EXERCISE GOAL: Here you must reproduce each line of the data exactly.
-------- DATASET EXTRACT --------
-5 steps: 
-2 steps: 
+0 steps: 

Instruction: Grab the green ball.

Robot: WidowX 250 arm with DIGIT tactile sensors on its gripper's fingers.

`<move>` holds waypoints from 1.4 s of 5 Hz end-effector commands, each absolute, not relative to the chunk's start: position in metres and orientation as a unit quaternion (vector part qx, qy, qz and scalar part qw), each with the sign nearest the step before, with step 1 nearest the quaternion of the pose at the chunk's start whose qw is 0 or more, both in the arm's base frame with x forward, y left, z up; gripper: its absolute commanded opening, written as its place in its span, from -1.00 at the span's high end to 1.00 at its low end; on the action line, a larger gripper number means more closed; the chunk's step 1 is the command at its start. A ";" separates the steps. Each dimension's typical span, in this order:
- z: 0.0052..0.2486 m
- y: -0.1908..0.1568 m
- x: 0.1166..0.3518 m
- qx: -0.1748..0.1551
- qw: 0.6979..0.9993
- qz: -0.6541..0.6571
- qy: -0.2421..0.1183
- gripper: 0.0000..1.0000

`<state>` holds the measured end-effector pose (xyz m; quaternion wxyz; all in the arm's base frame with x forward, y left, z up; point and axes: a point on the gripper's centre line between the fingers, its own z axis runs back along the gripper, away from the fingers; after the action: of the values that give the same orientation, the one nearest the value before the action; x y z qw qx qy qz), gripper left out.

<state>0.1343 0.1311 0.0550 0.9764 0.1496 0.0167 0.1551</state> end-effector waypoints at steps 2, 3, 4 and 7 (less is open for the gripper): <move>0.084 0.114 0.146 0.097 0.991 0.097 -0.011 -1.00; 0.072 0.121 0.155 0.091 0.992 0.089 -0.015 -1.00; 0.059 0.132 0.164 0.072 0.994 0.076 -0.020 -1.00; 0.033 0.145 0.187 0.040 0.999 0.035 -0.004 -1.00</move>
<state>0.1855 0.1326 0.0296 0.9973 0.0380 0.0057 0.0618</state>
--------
SOLUTION FOR THIS PROBLEM:
-5 steps: 
-2 steps: 
+0 steps: 

Instruction: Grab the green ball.

Robot: WidowX 250 arm with DIGIT tactile sensors on its gripper's fingers.

`<move>` holds waypoints from 1.4 s of 5 Hz end-effector commands, each absolute, not relative to the chunk's start: position in metres and orientation as a unit quaternion (vector part qx, qy, qz and scalar part qw), each with the sign nearest the step before, with step 1 nearest the quaternion of the pose at the chunk's start whose qw is 0 or more, both in the arm's base frame with x forward, y left, z up; gripper: its absolute commanded opening, written as its place in its span, from -1.00 at the span's high end to 1.00 at its low end; on the action line, a larger gripper number means more closed; the chunk's step 1 is the command at its start. A ";" separates the steps. Each dimension's typical span, in this order:
- z: 0.0052..0.2486 m
- y: -0.1908..0.1568 m
- x: 0.1166..0.3518 m
- qx: -0.1748..0.1551
- qw: 0.6979..0.9993
- qz: -0.6541..0.6571
- qy: -0.2421..0.1183
- gripper: 0.0000..1.0000

`<state>` holds the measured end-effector pose (xyz m; quaternion wxyz; all in the arm's base frame with x forward, y left, z up; point and axes: a point on the gripper's centre line between the fingers, its own z axis runs back along the gripper, away from the fingers; after the action: of the values that give the same orientation, the one nearest the value before the action; x y z qw qx qy qz), gripper left out.

<state>0.1343 0.1311 0.0550 0.9764 0.1496 0.0167 0.1551</state> end-effector waypoints at steps 2, 3, 4 and 7 (less is open for the gripper): <move>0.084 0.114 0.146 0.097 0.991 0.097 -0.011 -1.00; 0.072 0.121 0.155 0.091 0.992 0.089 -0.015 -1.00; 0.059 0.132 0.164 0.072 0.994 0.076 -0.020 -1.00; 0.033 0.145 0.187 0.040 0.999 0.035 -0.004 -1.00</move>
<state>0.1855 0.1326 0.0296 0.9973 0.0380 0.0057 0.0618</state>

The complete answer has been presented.